For basketball superstar LeBron James and business partner Maverick Carter, the pause in pro sports has been anything but quiet.
They formed SpringHill Co. in March after raising $100 million, signing the deal the same day the NBA shut down over Covid-19 fears. The company, a combination of three existing businesses formed in the past decade, has produced shows such as “The Shop: Uninterrupted” on HBO and the limited Netflix series “Self-Made: Inspired by the Life of Madam C.J. Walker.” And next year it will deliver “Space Jam: A New Legacy,” a follow-up to the 1996 animated Michael Jordan picture.
The company also has collaborated on shoes and apparel, all with what can only be described as an unapologetic agenda. With the killing of George Floyd and the aftermath of nationwide protests, James, Carter and SpringHill are squarely in the middle of a long-delayed national conversation on race and representation.
This week’s Bloomberg Businessweek cover story chronicles how that deal came together. But James and Carter, who sat down for two extensive conversations, have more to say. The men spoke about their experiences growing up, finding their footing in business, and “The Decision” — James’s contentious televised announcement that he was leaving his hometown team and “taking his talents” to the Miami Heat. Below are excerpts from both conversations, edited for clarity and length.
What have you learned about owning your own narrative?
James: That the best teacher in life is experience. It’s that simple. There’s no way you can grow if you don’t have pitfalls in your life, you know? If everything is a bed of roses every day, then how do you know — when you finally hit a roadblock — how to tackle that?
If “The Decision” was the hardest thing that I had to deal with in my life, then I’ll live a hell of a life. Because where I grew up, “The Decision” will fall probably 2,000 on the rank of best to worst.
The NBA has changed more dramatically than other professional sports. Why is that?
Carter: The NFL has always been the biggest sport business-wise in America; the NBA has always been more comfortable with risk. When you’re the challenger, when you’re not No. 1, you’re more comfortable with taking a swing because you don’t have as big a glare on you, as big a spotlight on you. I think the good news is, by the NBA doing that, we’ve seen the NFL doing that. I think baseball is lagging behind a bit.
Do you want to own a team someday?
James: I mean, it would be great. I just want to stay around the game. I love the game of basketball — it’s given so much to me. And if it’s possible to own a team or be part of a team, that would be amazing.
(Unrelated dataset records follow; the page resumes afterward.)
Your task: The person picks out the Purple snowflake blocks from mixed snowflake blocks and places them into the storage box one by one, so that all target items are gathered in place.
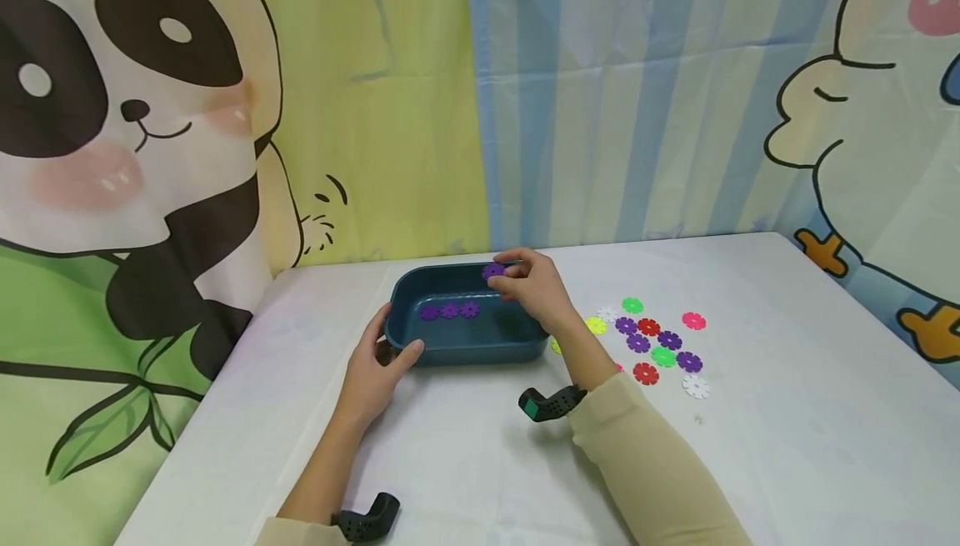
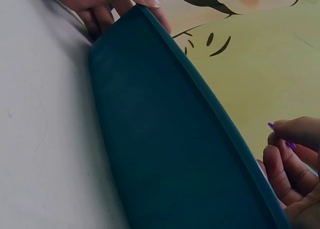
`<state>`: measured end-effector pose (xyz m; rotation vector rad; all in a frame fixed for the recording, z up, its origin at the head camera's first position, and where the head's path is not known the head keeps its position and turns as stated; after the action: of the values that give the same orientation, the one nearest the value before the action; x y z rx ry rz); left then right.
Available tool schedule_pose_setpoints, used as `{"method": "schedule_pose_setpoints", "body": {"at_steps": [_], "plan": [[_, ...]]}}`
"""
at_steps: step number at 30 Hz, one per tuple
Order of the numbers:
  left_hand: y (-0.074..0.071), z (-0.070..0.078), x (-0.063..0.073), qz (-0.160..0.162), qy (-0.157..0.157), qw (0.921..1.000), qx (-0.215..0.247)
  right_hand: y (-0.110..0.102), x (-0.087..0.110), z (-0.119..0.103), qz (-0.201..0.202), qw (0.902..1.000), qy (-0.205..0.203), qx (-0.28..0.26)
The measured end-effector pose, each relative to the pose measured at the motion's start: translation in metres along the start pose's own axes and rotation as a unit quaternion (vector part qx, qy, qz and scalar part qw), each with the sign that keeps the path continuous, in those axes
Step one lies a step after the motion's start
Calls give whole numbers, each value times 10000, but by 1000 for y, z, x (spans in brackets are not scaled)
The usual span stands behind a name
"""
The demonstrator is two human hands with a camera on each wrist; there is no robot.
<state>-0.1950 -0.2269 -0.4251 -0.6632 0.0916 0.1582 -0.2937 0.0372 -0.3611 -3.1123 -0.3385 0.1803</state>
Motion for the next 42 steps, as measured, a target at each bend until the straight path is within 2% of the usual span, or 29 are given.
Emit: {"method": "schedule_pose_setpoints", "body": {"at_steps": [5,10,20,24,30,38,42], "plan": [[1,1,1,13,-28,10000,-19,6,-3,2,-72,9997,77,-236],[1,2,1,-16,13,10000,19,9,-7,4,9,9993,286,-253],[1,2,0,-14,30,10000,62,14,-12,6,-8,9967,800,143],[0,2,0,-8,49,10000,85,16,-13,8,-91,9928,1146,334],[1,2,0,9,21,10000,57,20,-16,12,50,9835,1568,901],[0,1,1,-2,0,10000,66,23,-17,15,69,9709,1472,1890],[0,1,1,-2,-24,10000,65,23,-16,16,-96,9638,1371,2285]]}}
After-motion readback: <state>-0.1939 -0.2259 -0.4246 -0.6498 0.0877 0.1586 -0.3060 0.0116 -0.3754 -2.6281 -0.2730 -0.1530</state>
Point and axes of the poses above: each hand's wrist, its own x-axis away from the middle knuckle, its own y-axis out of the palm, z = x × y, the point moved 1 cm from there along -x, towards the middle knuckle, and after that the axes turned 12 degrees about -x, right-handed, at the moved point
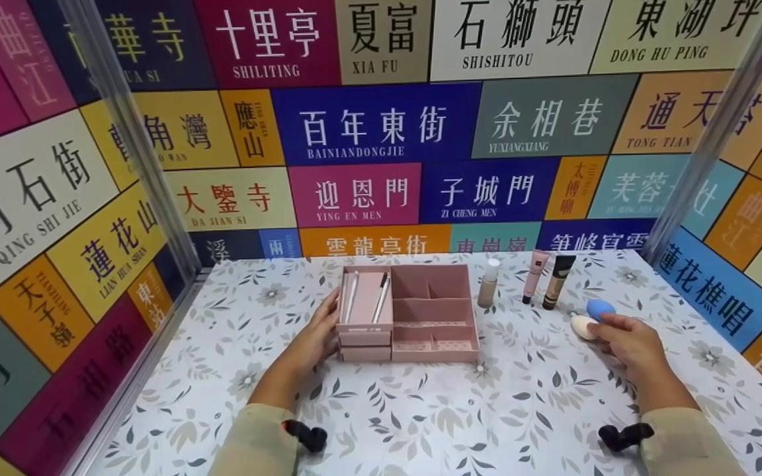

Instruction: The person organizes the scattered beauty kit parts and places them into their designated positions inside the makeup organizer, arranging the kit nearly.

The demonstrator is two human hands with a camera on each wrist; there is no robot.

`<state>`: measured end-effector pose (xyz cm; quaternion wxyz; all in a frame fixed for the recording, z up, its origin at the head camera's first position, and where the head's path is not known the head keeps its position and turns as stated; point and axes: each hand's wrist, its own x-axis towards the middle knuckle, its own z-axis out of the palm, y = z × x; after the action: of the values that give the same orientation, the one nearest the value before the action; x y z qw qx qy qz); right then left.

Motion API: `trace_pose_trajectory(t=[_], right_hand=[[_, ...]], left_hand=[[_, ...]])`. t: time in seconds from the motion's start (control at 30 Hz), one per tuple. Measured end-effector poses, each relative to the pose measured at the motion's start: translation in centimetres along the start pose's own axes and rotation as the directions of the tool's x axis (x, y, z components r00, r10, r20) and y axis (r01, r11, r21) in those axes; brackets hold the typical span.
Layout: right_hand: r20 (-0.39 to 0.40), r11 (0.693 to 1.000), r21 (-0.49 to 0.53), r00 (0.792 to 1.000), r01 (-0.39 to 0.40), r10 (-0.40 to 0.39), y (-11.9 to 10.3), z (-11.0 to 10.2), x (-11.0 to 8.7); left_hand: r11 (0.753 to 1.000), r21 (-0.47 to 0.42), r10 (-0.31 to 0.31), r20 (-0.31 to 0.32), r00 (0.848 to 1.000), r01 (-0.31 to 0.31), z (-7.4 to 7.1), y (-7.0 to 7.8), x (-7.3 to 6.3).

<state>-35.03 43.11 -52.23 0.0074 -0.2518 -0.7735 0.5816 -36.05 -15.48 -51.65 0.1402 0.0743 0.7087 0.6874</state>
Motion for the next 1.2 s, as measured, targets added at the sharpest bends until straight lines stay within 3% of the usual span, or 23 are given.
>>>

It’s a conversation that’s obviously going to take place a little bit later down the line. But if I’m blessed enough, if I continue to put myself in a position where I’m giving back to the game, I think the game will give back to me.
The landscape is littered with professional athletes — very successful athletes — who brought their friends along with them and it didn’t work out. Why has this worked out for you?
James: The trust that I had in my guys from the beginning, and there’s a saying, “Of what’s known, don’t need to be said.” Us growing up in the same community — we already had that. I already knew that we were on the same page because of our upbringing.
I can go out and play what I do, play basketball and go home to my family. These guys can go into offices and construct meetings and own things and be well respected without me being there. And that is one of the greatest gratitudes for me, personally, that has happened in my life.
Maverick, when did you know that had happened?
Carter: What he was actually saying — without even thinking about it that way — is, “I’m the platform. Now you guys go become more than just the platform. Be LeBron’s friend. Be his brother, but be a businessman. Be a business owner. Become Maverick Carter, yourself, but you can use me to start, to get a boost, because we all need that.”
LeBron has said that “playoff sweat” is different than regular-season sweat. What’s “business sweat” like, Maverick?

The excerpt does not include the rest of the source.